To make sure that you have completed all the steps correctly, it is important to select menu item Tools->Validate Design.
This will notify you about any missing connections.
Now that we have finished block design, we are ready to generate the system. From Vivado perspective, our block design is just a block design and it is still considered as external to the project.
To insert the block diagram into project source, right click on design_1 in sources window, and select Generate Output Products
Again, right click on design_1 in sources window, and select Create HDL Wrapper....
This will generate the top level VHDL, or Verilog, source file that contains all the components defined in the Block Diagram.
Click on Generate Bitstream
Select Yes to start the synthesis and implementation process.
After that the implementation is completed, we are ready to export our design to SDK for software development. For that, select menu item
File->Export->Export Hardware.... At the prompt box select include bitstream and click Ok.
Select menu item File->Launch SDK to open Software Development Kit. At
this point, it is important to understand that vivado did generate automatically
all necessary device drivers and configuration paramters for all components in our design.

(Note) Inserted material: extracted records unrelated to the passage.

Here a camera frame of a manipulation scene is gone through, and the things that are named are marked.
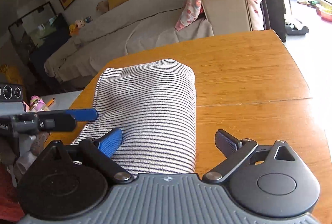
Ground striped grey knit garment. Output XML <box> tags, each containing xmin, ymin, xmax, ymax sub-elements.
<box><xmin>74</xmin><ymin>59</ymin><xmax>196</xmax><ymax>175</ymax></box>

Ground small stuffed toys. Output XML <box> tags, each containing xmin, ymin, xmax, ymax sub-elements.
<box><xmin>69</xmin><ymin>16</ymin><xmax>92</xmax><ymax>36</ymax></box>

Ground glass fish tank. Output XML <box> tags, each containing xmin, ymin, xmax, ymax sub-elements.
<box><xmin>8</xmin><ymin>1</ymin><xmax>69</xmax><ymax>64</ymax></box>

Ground beige covered sofa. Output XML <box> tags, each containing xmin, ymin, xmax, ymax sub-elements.
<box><xmin>44</xmin><ymin>0</ymin><xmax>251</xmax><ymax>82</ymax></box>

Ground red bowl on sill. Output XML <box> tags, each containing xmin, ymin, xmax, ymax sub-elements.
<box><xmin>315</xmin><ymin>4</ymin><xmax>332</xmax><ymax>22</ymax></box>

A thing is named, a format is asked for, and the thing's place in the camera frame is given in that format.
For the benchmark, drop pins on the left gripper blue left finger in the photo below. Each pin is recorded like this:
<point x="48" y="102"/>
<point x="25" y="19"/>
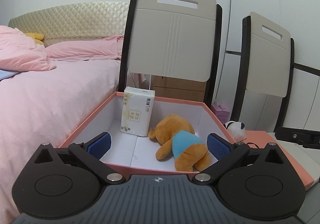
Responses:
<point x="99" y="145"/>

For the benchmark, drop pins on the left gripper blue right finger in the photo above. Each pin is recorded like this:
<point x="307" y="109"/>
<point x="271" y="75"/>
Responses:
<point x="218" y="146"/>

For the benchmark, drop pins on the panda plush toy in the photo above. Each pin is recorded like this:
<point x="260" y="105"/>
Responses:
<point x="236" y="129"/>

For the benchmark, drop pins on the white tissue pack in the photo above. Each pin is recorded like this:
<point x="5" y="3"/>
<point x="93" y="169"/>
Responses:
<point x="136" y="112"/>

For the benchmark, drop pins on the small purple box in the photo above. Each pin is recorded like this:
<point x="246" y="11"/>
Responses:
<point x="220" y="112"/>

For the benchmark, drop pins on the pink open storage box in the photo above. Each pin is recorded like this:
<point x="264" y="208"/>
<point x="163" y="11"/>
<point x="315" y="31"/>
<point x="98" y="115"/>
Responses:
<point x="130" y="154"/>

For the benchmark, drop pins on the brown teddy bear blue shirt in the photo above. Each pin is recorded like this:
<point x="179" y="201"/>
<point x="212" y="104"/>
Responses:
<point x="177" y="137"/>

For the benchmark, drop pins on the pink box lid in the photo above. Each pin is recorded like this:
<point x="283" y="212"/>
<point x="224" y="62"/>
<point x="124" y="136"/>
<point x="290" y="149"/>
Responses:
<point x="306" y="168"/>

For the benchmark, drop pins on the pink bed sheet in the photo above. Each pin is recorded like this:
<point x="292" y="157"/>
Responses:
<point x="46" y="107"/>

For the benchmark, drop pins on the wooden drawer cabinet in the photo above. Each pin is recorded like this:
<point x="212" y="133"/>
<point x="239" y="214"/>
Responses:
<point x="178" y="88"/>

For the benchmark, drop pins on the beige chair with white seat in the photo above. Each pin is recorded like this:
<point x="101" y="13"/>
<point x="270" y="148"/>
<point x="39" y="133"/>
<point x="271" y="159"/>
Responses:
<point x="265" y="74"/>

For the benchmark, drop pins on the pink pillow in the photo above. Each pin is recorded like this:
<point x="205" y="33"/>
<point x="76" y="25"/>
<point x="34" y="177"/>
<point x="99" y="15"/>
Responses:
<point x="109" y="48"/>

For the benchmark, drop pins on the pink duvet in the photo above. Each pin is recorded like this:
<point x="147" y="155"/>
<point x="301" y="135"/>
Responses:
<point x="21" y="53"/>

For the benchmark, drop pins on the beige chair near bed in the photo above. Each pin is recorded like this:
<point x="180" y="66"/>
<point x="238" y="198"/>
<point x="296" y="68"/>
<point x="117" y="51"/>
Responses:
<point x="173" y="38"/>

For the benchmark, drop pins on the yellow plush toy on bed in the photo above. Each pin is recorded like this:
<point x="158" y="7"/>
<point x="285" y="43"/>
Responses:
<point x="37" y="37"/>

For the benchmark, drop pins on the beige quilted headboard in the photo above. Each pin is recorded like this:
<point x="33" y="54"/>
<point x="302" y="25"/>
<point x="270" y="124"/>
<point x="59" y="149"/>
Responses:
<point x="75" y="22"/>

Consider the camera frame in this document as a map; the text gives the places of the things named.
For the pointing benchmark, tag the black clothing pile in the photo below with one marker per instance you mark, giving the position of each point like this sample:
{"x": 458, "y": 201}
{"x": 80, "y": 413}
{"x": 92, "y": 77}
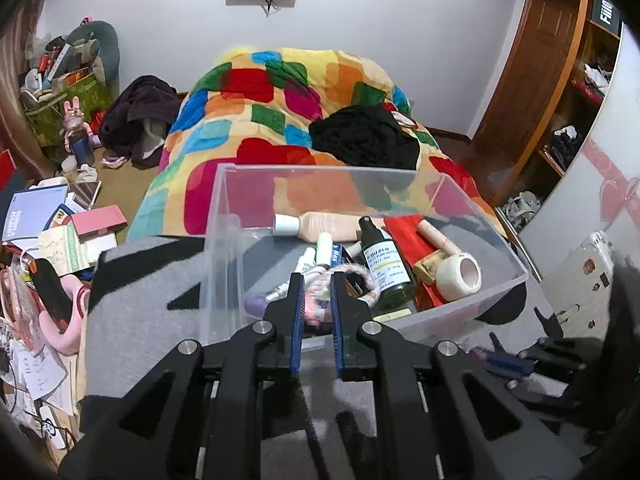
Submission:
{"x": 365, "y": 136}

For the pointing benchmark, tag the beige cosmetic tube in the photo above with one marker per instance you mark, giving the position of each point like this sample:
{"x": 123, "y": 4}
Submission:
{"x": 308, "y": 226}

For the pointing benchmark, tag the colourful patchwork quilt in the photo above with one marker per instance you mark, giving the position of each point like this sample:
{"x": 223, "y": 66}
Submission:
{"x": 255, "y": 108}

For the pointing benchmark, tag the blue white book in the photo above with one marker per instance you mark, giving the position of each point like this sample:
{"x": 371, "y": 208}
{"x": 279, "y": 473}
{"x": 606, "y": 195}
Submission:
{"x": 30, "y": 210}

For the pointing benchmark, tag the pink lidded box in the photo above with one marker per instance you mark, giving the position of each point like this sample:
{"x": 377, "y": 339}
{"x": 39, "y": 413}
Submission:
{"x": 99, "y": 221}

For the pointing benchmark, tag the grey black blanket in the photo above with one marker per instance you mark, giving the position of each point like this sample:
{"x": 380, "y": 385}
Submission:
{"x": 144, "y": 301}

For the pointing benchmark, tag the white slim pen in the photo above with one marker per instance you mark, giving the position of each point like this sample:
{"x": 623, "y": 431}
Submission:
{"x": 283, "y": 291}

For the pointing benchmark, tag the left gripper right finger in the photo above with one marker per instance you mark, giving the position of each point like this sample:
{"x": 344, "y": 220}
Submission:
{"x": 369, "y": 351}

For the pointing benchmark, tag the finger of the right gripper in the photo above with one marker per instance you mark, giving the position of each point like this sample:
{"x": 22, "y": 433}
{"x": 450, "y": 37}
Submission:
{"x": 502, "y": 364}

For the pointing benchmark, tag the dark green spray bottle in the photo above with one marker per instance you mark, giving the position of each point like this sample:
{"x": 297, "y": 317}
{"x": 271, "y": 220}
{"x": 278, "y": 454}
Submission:
{"x": 388, "y": 268}

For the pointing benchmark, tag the white suitcase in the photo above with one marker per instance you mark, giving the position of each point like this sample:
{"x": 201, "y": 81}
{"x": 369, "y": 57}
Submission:
{"x": 579, "y": 288}

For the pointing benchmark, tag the white green ointment tube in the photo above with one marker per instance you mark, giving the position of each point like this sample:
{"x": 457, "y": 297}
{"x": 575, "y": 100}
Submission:
{"x": 306, "y": 266}

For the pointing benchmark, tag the wooden door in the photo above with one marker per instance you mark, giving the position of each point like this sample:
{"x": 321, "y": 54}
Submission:
{"x": 525, "y": 87}

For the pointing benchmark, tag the dark purple clothing pile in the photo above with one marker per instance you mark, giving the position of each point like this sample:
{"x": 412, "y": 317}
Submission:
{"x": 137, "y": 124}

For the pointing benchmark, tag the white tape roll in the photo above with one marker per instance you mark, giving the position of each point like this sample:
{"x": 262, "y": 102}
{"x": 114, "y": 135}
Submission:
{"x": 458, "y": 276}

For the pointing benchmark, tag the green neck pillow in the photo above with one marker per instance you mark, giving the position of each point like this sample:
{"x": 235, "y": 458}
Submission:
{"x": 98, "y": 46}

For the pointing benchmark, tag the pink rabbit toy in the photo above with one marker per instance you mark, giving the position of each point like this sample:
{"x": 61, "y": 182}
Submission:
{"x": 78, "y": 136}

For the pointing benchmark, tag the white wardrobe door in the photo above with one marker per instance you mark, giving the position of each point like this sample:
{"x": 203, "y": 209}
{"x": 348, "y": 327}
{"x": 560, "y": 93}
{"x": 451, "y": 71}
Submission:
{"x": 600, "y": 190}

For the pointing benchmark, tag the pale green tube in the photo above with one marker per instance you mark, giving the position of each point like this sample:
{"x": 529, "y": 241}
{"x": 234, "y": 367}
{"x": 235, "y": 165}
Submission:
{"x": 324, "y": 250}

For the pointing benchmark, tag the gold small item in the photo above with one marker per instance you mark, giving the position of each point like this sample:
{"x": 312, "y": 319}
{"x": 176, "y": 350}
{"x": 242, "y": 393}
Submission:
{"x": 425, "y": 269}

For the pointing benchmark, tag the red pouch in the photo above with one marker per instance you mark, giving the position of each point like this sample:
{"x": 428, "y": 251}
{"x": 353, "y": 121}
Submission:
{"x": 414, "y": 247}

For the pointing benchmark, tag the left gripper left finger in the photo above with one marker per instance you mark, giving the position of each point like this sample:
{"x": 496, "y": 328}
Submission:
{"x": 237, "y": 369}

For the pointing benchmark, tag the blue card box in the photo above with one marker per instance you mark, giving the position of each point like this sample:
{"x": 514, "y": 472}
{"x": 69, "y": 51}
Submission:
{"x": 341, "y": 256}

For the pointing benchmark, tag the purple cosmetic bottle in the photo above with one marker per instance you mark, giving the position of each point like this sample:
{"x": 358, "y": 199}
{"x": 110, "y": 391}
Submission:
{"x": 255, "y": 306}

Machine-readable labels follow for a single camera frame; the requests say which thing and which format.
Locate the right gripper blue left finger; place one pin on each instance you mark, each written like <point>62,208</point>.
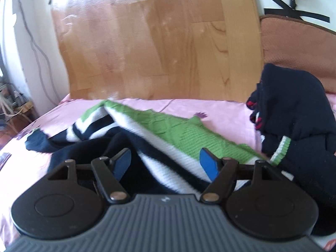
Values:
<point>108,173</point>

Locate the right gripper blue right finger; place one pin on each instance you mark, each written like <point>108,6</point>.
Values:
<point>222,174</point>

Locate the green navy white striped sweater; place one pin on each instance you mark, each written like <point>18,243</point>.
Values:
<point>164,148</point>

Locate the pink deer print bedsheet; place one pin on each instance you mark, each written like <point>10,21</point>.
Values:
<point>64,211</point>

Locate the dark navy knit garment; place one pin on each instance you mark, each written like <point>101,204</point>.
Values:
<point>291,111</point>

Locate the cluttered wooden nightstand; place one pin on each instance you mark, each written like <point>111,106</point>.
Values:
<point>16,110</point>

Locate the wooden headboard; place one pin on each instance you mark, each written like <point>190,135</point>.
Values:
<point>159,49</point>

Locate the brown cushion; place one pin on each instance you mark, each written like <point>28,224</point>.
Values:
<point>300,45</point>

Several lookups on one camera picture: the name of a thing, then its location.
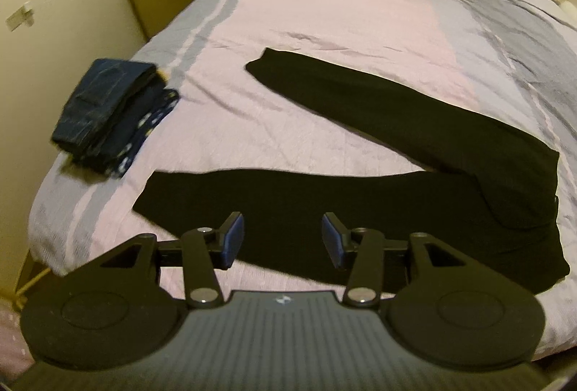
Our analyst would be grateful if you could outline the folded dark jeans stack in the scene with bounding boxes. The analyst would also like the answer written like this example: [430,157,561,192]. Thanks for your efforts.
[51,58,165,160]

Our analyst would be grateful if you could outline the pink grey bed cover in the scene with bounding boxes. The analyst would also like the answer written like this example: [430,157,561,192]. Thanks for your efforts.
[26,0,577,360]

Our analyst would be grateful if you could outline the patterned navy folded garment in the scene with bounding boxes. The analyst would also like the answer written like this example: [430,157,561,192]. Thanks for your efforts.
[90,85,180,178]

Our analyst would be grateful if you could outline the black pants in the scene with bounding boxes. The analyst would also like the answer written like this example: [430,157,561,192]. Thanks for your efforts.
[132,46,571,296]

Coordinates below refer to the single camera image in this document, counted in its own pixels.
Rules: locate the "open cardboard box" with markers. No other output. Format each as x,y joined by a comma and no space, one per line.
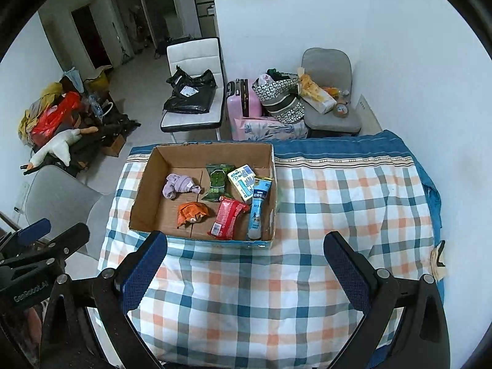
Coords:
203,192

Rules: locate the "plaid checkered tablecloth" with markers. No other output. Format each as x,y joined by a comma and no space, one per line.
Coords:
274,303

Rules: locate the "white goose plush toy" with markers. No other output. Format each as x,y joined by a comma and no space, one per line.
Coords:
58,147

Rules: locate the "pink suitcase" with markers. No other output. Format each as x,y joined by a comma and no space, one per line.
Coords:
242,102

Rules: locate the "purple socks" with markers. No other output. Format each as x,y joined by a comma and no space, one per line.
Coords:
177,184

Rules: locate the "grey cushioned chair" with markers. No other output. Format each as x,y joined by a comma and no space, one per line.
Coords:
331,69

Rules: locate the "orange snack packet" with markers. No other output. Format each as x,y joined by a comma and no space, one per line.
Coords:
191,213

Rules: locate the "green snack packet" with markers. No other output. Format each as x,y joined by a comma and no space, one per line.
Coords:
218,182

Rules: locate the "red snack packet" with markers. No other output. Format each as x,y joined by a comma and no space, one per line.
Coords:
228,213

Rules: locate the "blue long tube packet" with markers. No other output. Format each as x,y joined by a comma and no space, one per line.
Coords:
261,189

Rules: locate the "red plastic bag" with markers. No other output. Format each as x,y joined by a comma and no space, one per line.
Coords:
54,117

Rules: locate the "black plastic bag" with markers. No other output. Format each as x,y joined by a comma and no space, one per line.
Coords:
190,95

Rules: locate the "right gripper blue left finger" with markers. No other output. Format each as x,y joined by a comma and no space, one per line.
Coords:
68,336

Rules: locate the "floral pink storage box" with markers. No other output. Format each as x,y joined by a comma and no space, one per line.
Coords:
264,129

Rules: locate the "grey chair near table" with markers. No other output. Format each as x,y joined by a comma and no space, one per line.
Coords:
65,201

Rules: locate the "yellow printed snack box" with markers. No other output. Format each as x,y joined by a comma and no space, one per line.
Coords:
317,98

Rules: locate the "patterned woven tote bag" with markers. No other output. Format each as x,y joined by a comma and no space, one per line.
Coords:
281,98

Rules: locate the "tape roll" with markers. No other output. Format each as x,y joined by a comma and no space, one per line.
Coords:
341,110

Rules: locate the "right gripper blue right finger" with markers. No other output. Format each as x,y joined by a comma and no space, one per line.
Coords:
403,323

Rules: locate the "white leather chair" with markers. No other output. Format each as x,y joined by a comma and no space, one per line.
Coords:
195,57

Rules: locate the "beige paper bag with clip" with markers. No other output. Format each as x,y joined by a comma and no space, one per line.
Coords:
437,265

When the SDK is opened for the first time, it will displays the memory map for the hardware system
file system.hdf.
This file contains address map necessary to communicate between different system components. Because our prototype uses
AXi4-Stream interface for DMA access we do not need to send direct commands to our prototype.
Instead, we can use provided DMA functions to send and receive data from the prototype.
To start developing the software to use the prototype, we have to create a new application based on the hardware design we made previously.
Select menu item File->New->Application Project. Enter project name, select the OS in case you want to run Linux, or other
OS, on the embedded system.
Select design_1_wrapper_hw_platform_0 as the hardware platform and click Next.
Select Peripheral Tests then click Finish
Open the file testperiph.c, delete all the text and pass the text in testperiph.c provided by this tutorial.
You can examine the code in TestHMM function and see that DMA operations are performed by simple calls to Xilinx DMA access functions.
Finally, you can build your project and download it to your FPGA for debuging.
Conclusion
In this tutorial we did not try to realize optimal solution. Further development is necessary to examine the capability of Vivado HLS to provide such solution.
Still, in all cases, as we have demonstrated, Vivado HLS represents a powerful tool for rapid prototype development and excellent compromise between solution performance and development time.